Those two were like Simon and Garfunkel, Abbott and Costello, Dean Martin and Jerry Lewis, they always knew what each other were thinking and created some amazing stuff in a very dangerous world.
 

Nickodell

Donation Time
As the Book says, if you take the pitcher too many times to the well .... like Paul Mantz did while filming Flight of the Phoenix (original one) after surviving numerous earlier stunts that were more dangerous.

Sometimes just being too damned sure of yourself is enough. Shane Panton, my closest RAF buddy and also Best Man at my wedding, used to scare me the few times he could persuade me to take a trip with him in a Chipmunk, his specialty being to grease it on right on the runway letters, or earlier, when landing. Said he didn't like taxying too far. Also used to like buzzing inhabitants of the remoter areas of Britain, reasoning that RAF planes didn't have registration numbers on the wings like civilian one do, and the serial numbers on a Chippie are pretty small so you couldn't read them from the ground without binoculars.
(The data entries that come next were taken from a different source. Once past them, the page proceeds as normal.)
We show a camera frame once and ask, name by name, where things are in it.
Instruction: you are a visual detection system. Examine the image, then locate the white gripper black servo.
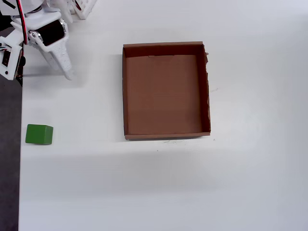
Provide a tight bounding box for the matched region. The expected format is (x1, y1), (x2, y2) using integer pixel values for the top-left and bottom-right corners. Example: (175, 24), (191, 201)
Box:
(10, 11), (74, 81)

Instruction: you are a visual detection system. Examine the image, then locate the green wooden cube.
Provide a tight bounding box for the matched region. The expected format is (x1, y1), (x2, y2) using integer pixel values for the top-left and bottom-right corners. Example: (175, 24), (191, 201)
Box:
(25, 124), (54, 145)

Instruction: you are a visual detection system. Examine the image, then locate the brown cardboard box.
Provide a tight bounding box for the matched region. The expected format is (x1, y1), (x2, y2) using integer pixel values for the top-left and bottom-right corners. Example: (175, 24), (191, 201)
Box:
(122, 41), (212, 141)

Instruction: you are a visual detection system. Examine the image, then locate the red black gripper servo cable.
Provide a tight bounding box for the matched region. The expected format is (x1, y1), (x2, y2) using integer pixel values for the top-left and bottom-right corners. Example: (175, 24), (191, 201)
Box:
(18, 0), (29, 46)

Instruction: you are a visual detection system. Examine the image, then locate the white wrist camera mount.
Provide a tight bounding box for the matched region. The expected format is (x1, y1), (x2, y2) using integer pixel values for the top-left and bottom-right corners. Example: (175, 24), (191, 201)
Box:
(0, 36), (26, 81)

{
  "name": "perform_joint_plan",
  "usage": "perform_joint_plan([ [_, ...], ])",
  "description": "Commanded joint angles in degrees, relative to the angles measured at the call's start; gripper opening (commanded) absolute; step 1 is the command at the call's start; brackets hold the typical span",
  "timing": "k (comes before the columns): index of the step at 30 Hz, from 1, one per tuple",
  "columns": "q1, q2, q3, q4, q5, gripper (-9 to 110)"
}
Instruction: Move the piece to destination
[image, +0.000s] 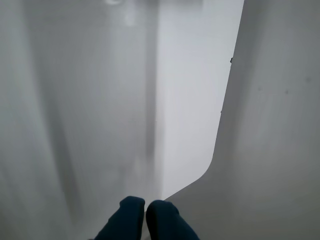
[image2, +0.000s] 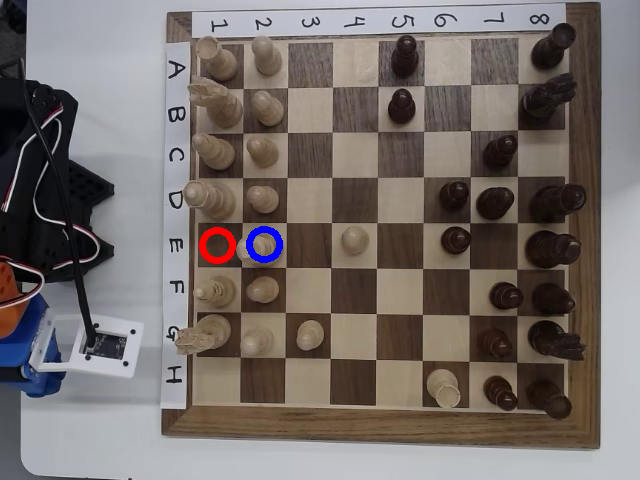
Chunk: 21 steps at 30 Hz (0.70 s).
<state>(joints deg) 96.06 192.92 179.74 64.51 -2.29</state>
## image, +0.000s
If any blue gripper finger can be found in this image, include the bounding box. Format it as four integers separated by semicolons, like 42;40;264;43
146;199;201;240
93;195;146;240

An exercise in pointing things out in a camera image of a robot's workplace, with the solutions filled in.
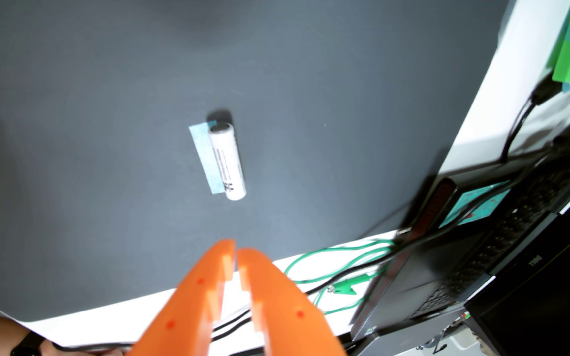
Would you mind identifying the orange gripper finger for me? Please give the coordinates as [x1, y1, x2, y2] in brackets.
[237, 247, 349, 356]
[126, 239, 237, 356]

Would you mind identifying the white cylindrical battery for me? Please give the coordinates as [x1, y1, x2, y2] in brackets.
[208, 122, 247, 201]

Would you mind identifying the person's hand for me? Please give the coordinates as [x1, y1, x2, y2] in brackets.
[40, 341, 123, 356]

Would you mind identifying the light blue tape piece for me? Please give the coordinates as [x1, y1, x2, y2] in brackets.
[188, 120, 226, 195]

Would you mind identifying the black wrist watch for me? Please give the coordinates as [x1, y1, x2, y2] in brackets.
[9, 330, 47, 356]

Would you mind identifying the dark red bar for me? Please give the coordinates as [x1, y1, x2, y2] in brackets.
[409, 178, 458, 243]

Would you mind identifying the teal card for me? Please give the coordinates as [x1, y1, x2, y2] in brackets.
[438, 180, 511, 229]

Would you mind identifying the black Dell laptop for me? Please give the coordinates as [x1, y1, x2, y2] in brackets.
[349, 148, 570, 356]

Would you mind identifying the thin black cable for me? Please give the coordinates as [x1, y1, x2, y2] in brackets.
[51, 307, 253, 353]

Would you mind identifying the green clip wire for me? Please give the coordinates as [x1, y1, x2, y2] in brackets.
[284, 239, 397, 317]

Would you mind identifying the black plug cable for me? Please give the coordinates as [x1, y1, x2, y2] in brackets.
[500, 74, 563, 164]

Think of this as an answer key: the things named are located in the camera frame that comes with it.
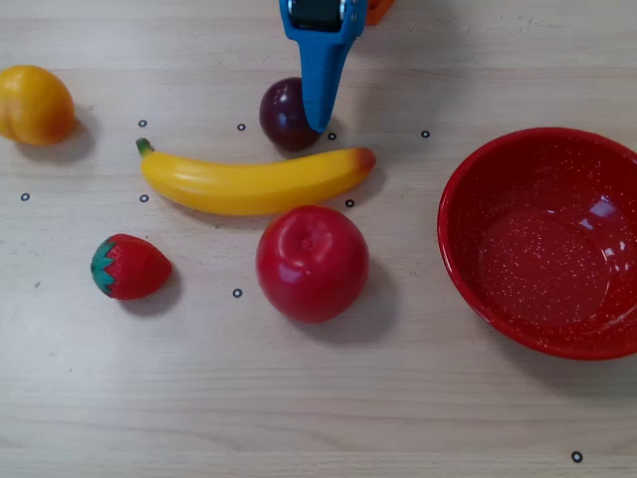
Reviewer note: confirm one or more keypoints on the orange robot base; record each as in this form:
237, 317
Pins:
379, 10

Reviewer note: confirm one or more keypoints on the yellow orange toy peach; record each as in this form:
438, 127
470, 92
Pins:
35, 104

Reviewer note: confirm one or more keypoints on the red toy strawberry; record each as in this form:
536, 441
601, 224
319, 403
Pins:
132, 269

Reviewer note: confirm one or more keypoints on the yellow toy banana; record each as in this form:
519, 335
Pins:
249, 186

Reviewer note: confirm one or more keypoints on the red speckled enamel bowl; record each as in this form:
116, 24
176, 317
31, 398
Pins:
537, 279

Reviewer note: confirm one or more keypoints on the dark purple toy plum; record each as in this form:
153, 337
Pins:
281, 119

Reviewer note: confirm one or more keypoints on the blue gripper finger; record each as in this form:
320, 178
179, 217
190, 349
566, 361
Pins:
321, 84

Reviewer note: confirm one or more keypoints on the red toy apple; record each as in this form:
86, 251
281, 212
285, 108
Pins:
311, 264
I used to reason with myself later: "This guy may not care about my life, but he must do about his own." But he gleefully flew into a hill in Wales two months after the wedding - probably trying to scare some sheep farmer. Silly bugger; he won the Sword of Honor at the Academy and would probably have retired an Air Marshall. Instead, he's been dead nearly 47 years.
 

mikephillips

Donation Time
Some guys just get too over confident in their own abilities. In particular I think of that air force pilot doing low level flying preparing for an airshow in a B-52 a few years ago, flying nearly sideways too low and you can guess the result. Video I saw made me wonder just what he was thinking.
 

Nickodell

Donation Time
The guy was a nut case. A hot shot pilot who regularly took it over the 100% limit of risk, and defined the cliche "death wish" to the extent that several officers refused to fly with him. He should have been grounded, but as a Lt. Col., he apparently had some sway. Or those who should have grounded him were too chicken. The manoeuver he attempted was impossible from the get go. Makes you wonder if he had decided to end it all there and then, and take several senior officers with him.